• What is required
No pictures belong in the copy. Restate the rest of the data exactly.

• Recorded data
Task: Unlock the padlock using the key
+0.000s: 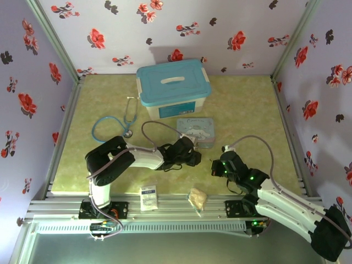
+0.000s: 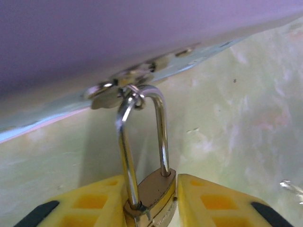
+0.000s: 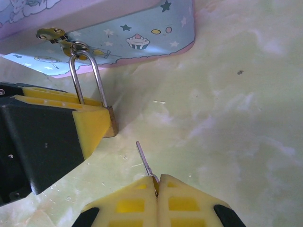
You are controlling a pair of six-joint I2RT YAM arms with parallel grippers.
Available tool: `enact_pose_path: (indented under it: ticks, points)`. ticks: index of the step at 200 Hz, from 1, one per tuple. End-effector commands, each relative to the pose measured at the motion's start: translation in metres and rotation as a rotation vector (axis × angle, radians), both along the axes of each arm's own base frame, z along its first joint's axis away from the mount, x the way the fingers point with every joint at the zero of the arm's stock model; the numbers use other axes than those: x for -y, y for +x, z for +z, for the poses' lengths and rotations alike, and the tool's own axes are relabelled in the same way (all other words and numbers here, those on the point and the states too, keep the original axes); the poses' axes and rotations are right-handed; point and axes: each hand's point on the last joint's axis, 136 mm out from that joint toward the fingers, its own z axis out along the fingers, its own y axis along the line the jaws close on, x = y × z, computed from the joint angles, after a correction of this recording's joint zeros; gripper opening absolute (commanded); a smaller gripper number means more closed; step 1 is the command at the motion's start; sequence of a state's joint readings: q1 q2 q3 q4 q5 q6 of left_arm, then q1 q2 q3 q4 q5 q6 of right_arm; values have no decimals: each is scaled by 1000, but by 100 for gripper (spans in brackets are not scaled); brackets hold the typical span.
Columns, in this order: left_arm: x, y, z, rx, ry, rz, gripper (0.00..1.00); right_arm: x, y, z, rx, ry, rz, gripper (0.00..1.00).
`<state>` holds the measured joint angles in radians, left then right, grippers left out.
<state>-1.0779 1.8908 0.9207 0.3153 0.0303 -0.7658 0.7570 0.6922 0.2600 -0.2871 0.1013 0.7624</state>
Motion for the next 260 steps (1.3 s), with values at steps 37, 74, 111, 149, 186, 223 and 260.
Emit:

• Solution to the problem
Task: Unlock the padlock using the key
+0.000s: 
+0.000s: 
+0.000s: 
You are controlling a pair of six-joint I2RT YAM arms with parallel grippers.
Available tool: `enact_pose_path: (indented under it: ticks, points)`. ticks: index of the step at 200 Hz, from 1, one per tuple. End-effector commands, each relative to the pose measured at the motion's start: translation in metres and rotation as a rotation vector (axis × angle, radians), both along the axes of each arm's own base frame, z along its first joint's axis away from the mount, x the way the fingers point with every joint at the zero of the arm's stock model; the numbers use other axes than those: x for -y, y for +x, z for +z, for the poses' lengths and rotations alike, and the tool's own axes are relabelled in the same way (all other words and numbers here, those on the point and the states too, keep the original axes); the poses' axes and rotations are right-handed; point and axes: each hand's point on the last joint's axis, 136 mm out from that joint toward the fingers, its own z axis out along the fingers, its own y axis along the line the jaws close on, x = y × z, computed from the joint angles, after a correction of this recording's joint zeros; gripper opening absolute (commanded); a smaller gripper number means more closed; step 1 is the command at the motion's start; sequence of a state's joint readings: q1 q2 q3 q4 q5 q6 of left_arm, then q1 q2 q3 q4 q5 q6 of right_arm; values have no decimals: each is scaled by 1000, but by 100 for gripper (spans in brackets are not scaled); brackets hold the typical span.
Columns, in this order: left_arm: x, y, z, rx, ry, rz, gripper (0.00..1.00); right_arm: x, y, z, rx, ry, rz, gripper (0.00..1.00).
`<state>` holds the measured joint angles in radians, left then right, grippers left out.
<state>-1.0779 1.8908 0.9207 0.3153 0.0303 -0.7658 0.7570 0.6922 0.2600 -0.2871 0.1013 0.7624</state>
Motion for the next 260 steps (1.3 s), with values at steps 37, 74, 111, 149, 186, 223 and 260.
Emit:

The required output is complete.